The girl had lasted much longer, hiding from everyone. Haymitch suspected that nobody bothered to hunt for her since she was not considered a threat. She ended up dying of thirst, unable to locate water again once her dehydration reached the point of disorientation. Rainey said she was proud of the girl and that she'd died honorably for a fourteen-year-old.
"The girl was terrified of the weapons and the other tributes, Haymitch," Rainey told him after the girl died. "She certainly didn't want to be found because she feared what they'd do to her and didn't want her family to see her beg for her life. The girl was going to die, and all of us knew it. She knew it. From her perspective, dehydration was actually one of the best ways that it could have happened."
Haymitch didn't understand Rainey's complacency. He wanted their tributes to be victorious. Being the winner was the only victory Haymitch could fathom.

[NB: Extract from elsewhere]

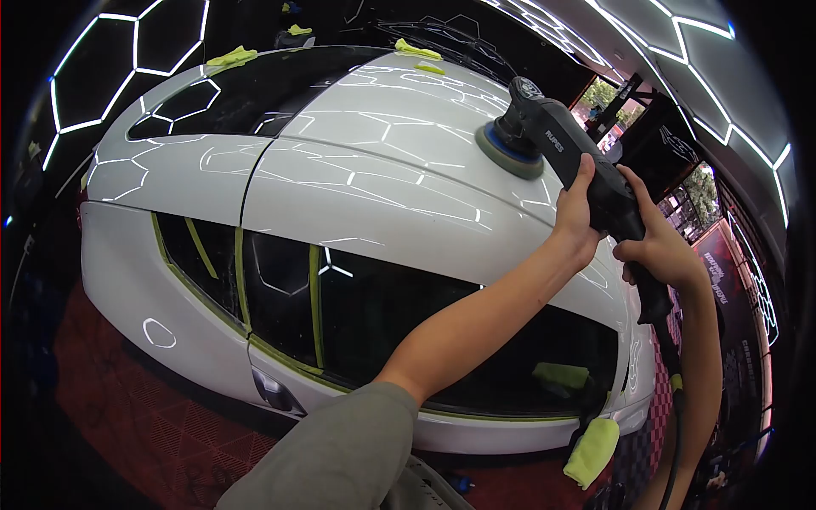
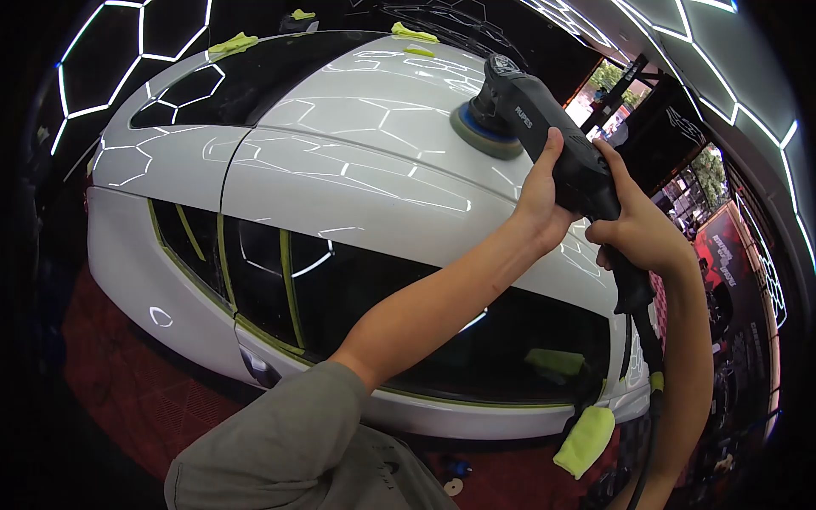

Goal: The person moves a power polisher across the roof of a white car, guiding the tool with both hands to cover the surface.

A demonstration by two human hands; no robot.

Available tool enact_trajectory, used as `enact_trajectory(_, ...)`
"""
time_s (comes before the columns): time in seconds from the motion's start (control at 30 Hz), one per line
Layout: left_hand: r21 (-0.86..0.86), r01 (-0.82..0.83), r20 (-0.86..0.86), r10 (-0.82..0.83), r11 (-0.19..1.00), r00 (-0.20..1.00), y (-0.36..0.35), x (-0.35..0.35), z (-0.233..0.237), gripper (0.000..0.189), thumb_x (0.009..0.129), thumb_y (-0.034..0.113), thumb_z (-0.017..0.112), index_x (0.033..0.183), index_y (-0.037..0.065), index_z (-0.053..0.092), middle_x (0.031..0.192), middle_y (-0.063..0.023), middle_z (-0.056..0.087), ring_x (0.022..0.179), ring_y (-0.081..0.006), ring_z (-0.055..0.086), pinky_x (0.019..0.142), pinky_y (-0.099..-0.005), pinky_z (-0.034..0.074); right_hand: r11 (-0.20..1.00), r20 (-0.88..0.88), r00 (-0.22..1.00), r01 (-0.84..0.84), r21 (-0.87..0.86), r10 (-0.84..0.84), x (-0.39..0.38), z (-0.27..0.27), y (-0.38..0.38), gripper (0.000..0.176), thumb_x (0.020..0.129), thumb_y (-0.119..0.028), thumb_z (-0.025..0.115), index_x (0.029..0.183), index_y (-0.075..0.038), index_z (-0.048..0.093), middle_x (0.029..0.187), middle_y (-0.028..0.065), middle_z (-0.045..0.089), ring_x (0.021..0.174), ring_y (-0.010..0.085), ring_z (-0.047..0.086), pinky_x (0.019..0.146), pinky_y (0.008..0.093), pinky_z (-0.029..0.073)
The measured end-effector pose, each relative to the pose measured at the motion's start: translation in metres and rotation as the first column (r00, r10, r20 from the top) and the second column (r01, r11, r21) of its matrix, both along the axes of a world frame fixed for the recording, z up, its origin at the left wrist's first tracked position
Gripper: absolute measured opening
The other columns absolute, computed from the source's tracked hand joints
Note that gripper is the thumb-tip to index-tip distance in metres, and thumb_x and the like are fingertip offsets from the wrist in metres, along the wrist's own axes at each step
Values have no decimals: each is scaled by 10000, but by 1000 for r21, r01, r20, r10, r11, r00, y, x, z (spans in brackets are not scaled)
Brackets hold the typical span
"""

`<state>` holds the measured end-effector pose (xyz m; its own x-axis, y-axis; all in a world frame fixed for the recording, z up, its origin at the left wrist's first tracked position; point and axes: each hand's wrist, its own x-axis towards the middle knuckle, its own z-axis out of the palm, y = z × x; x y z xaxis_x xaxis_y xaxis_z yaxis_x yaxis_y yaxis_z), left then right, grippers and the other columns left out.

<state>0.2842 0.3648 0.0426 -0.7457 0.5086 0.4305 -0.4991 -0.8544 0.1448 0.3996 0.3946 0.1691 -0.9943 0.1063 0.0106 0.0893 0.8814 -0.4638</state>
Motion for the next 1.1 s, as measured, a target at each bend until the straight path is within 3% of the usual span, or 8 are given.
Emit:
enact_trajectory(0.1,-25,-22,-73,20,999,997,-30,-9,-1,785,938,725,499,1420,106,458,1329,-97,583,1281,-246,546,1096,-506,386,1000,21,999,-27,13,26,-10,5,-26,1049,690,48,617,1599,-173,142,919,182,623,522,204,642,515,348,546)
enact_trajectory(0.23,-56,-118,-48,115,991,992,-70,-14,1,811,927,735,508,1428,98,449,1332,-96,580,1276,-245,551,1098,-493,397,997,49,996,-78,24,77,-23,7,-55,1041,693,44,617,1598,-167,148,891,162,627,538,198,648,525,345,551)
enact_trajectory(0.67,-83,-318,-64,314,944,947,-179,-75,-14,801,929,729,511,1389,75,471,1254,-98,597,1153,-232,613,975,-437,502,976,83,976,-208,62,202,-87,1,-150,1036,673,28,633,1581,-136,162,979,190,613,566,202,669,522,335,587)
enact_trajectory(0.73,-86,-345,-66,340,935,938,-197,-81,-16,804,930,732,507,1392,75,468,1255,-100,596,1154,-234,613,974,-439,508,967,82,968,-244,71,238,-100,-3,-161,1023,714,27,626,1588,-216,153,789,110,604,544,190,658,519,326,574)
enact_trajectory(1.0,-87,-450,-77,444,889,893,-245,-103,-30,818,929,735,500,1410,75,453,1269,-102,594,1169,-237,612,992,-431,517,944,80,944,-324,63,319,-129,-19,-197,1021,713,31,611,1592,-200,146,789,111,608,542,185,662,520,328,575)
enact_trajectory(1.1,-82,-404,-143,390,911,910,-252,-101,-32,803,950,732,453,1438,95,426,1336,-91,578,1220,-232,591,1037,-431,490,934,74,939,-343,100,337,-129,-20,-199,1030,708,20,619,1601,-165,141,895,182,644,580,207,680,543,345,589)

But the miners wanted to know about the President and any rivals he might have.
"Did you hear any rumors, Haymitch? Is anyone trying to oppose Snow?" they asked.
"Is there anyone in contact with District 13? Did anyone mention them to you this year?
He had few answers. Every year he learned more about the Capitol and the political situation there. He'd discovered that his teachers in school had mostly taught half-truths and lies about the Capitol, but most of them probably believed what they taught. Haymitch was one of the only people who regularly left the district, and he felt an obligation to tell the miners what they wanted to know. Still, these secrets could kill. He warned the miners even though he doubted the words of an eighteen-year year-old boy would deter them.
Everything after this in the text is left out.